* _Work request_
Produce an exact copy of the first line of the data below and each line after it, please, up to and including the one with "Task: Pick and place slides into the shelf".

* _Data segment_
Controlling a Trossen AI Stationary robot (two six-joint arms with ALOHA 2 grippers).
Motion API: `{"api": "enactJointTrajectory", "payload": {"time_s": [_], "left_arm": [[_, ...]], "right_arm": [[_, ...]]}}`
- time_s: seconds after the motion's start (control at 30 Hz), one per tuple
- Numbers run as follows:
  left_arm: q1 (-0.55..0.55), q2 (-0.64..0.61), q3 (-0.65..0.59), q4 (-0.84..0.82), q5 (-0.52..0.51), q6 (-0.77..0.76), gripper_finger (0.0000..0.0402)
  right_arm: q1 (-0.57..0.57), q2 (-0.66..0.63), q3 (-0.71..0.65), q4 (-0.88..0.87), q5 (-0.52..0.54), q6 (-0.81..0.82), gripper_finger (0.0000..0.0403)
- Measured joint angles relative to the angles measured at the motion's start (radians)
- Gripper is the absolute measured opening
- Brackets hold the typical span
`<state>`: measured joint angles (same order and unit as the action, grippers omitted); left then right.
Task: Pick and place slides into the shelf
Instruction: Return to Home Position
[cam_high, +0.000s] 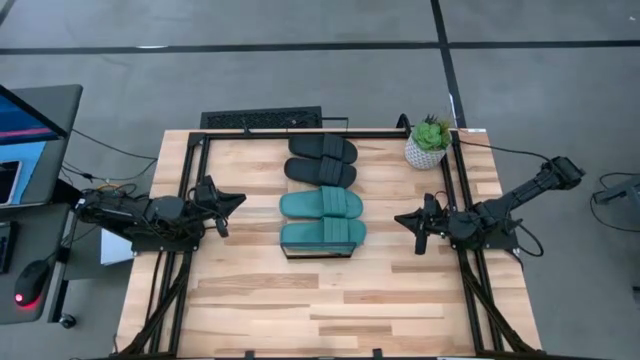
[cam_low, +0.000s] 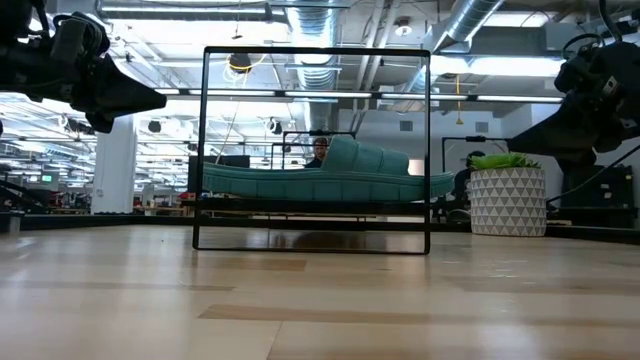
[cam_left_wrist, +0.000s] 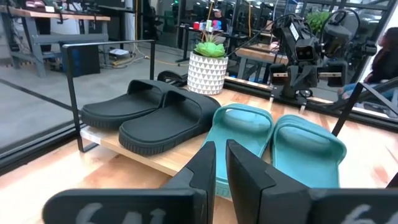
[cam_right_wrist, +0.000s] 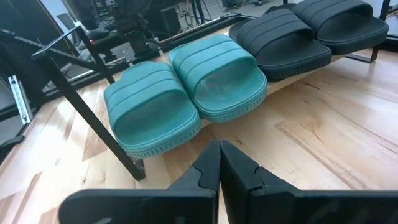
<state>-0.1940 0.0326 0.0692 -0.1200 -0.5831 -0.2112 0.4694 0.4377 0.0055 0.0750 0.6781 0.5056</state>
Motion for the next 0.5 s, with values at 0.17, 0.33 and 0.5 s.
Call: {"api": "enactJointTrajectory", "payload": {"time_s": [0.17, 0.33, 0.5], "left_arm": [[0.000, 0.000, 0.000, 0.000, 0.000, 0.002, 0.0027], [0.000, 0.000, 0.000, 0.000, 0.000, 0.005, 0.0027], [0.000, 0.000, -0.001, 0.000, 0.000, 0.006, 0.0027]], "right_arm": [[0.000, 0.000, 0.000, 0.000, 0.000, 0.000, 0.0000], [0.000, 0.000, 0.000, 0.000, 0.000, 0.000, 0.0000], [0.000, 0.000, 0.000, 0.000, 0.000, 0.000, 0.0000]]}}
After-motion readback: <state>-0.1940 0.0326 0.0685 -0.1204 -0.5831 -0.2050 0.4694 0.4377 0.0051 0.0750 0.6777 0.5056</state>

* _Answer box_
Controlling a Trossen AI Stationary robot (two six-joint arms with ALOHA 2 grippers).
Motion API: `{"api": "enactJointTrajectory", "payload": {"time_s": [_], "left_arm": [[_, ...]], "right_arm": [[_, ...]]}}`
- time_s: seconds after the motion's start (control at 30 Hz), one per tuple
- Numbers run as follows:
  left_arm: q1 (-0.55..0.55), q2 (-0.64..0.61), q3 (-0.65..0.59), q4 (-0.84..0.82), q5 (-0.52..0.51), q6 (-0.77..0.76), gripper_finger (0.0000..0.0402)
  right_arm: q1 (-0.57..0.57), q2 (-0.66..0.63), q3 (-0.71..0.65), q4 (-0.88..0.87), q5 (-0.52..0.54), q6 (-0.81..0.82), gripper_finger (0.0000..0.0403)
- Measured joint angles relative to the angles measured at the motion's start (radians)
- Gripper is the absolute measured opening
- Brackets hold the typical span
`<state>`: measured joint angles (same order and unit as the action, grippers omitted); left then right.
Task: Pick and place slides into the shelf

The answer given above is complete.